Introduction: Atypical hemolytic uremic syndrome (aHUS) is a progressive, life-threatening disease of uncontrolled and chronic complement activation, leading to systemic thrombotic microangiopathy (TMA) and severe end-organ damage. Prior to an effective pharmacologic treatment, and despite intensive management with plasma exchange/plasma infusion, up to 25% of children died during the initial presentation, and up to 48% reached end-stage renal disease or died 5 years after disease onset. In a prospective study of children and adolescents with aHUS, eculizumab (ECU), a terminal complement inhibitor, was shown to inhibit TMA and improve hematologic outcomes and renal function by 26 weeks. Here, we report 1-year data from this prospective trial.

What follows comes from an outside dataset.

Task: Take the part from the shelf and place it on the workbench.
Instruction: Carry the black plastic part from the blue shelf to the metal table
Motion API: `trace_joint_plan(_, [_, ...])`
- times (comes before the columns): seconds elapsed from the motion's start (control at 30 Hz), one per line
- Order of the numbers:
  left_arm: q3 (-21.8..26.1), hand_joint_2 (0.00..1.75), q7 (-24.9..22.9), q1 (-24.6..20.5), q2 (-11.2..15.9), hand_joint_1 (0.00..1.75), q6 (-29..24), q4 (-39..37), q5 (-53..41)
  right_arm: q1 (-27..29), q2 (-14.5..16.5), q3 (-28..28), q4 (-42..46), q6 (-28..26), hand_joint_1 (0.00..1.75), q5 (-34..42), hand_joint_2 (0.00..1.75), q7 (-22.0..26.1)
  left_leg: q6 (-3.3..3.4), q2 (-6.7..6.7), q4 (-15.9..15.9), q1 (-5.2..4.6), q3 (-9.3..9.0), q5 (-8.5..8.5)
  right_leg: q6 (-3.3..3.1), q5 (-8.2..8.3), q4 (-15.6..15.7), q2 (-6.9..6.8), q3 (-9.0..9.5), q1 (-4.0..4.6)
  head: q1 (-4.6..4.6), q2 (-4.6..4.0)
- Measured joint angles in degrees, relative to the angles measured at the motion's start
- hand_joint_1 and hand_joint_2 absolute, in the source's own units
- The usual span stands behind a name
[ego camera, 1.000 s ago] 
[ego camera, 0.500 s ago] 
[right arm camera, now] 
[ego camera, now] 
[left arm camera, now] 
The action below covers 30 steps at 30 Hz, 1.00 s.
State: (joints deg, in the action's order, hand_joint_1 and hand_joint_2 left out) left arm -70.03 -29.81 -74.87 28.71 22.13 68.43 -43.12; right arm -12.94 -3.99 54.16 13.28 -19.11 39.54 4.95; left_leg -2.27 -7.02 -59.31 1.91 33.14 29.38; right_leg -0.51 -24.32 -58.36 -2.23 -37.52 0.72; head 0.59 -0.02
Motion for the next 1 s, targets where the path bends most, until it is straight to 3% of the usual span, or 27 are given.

Methods: This was an open-label, single-arm, Phase 2 trial of ECU in pediatric patients (pts) with aHUS. Inclusion criteria included platelet count less than the lower limit of normal (LLN) at screening and at baseline (BL), lactate dehydrogenase (LDH) ≥1.5 times the upper limit of normal (ULN) at the start of the current manifestation, and elevated serum creatinine (SCr) at screening. An identified complement abnormality was not required. Pts with STEC-HUS (Shiga toxin + E. coli) or severe ADAMTS13 deficiency (<5%) were excluded. The primary endpoint was the proportion of pts who achieved complete TMA response, defined as hematologic normalization (platelet count ≥150x109/L; LDH ≤ULN), and improvement of renal function (≥25% decrease in SCr from BL, confirmed by ≥2 consecutive measurements obtained ≥4 weeks apart). Dosing was based on weight cohorts, and the regimen was designed with investigators and regulatory agencies to ensure that ≥95% of pts had complete and sustained terminal complement inhibition (defined as >80% inhibition in a hemolytic assay), including in times of increased complement activity (eg, infection or surgery).

Results: 22 pts (aged 1 month to 17 years) were enrolled and 19 completed 26 weeks of treatment. The median time from the current manifestation to enrollment was 0.20 months (range, 0.03–4.26). At the 1-year update, the mean (SD) treatment duration was 12.5 (6.38) months, with a median (range) of 12.6 (0.0–24.5) months. At week 26, 14 pts (64%) achieved the primary endpoint of complete TMA response (Table), and that number increased to 15 (68%) at 1 year. Platelet levels (Fig 1) and estimated glomerular filtration rate (eGFR) (Fig 2) increased significantly from BL through the 26-week study period, and those gains were maintained or further improved at 1 year. Nine of 11 pts (82%) on dialysis at BL discontinued dialysis, and all remained dialysis-free at 1 year. 11 pts not on dialysis at BL also remained dialysis-free at 1 year. Quality of life significantly improved. ECU was well tolerated and there were no meningococcal infections or deaths.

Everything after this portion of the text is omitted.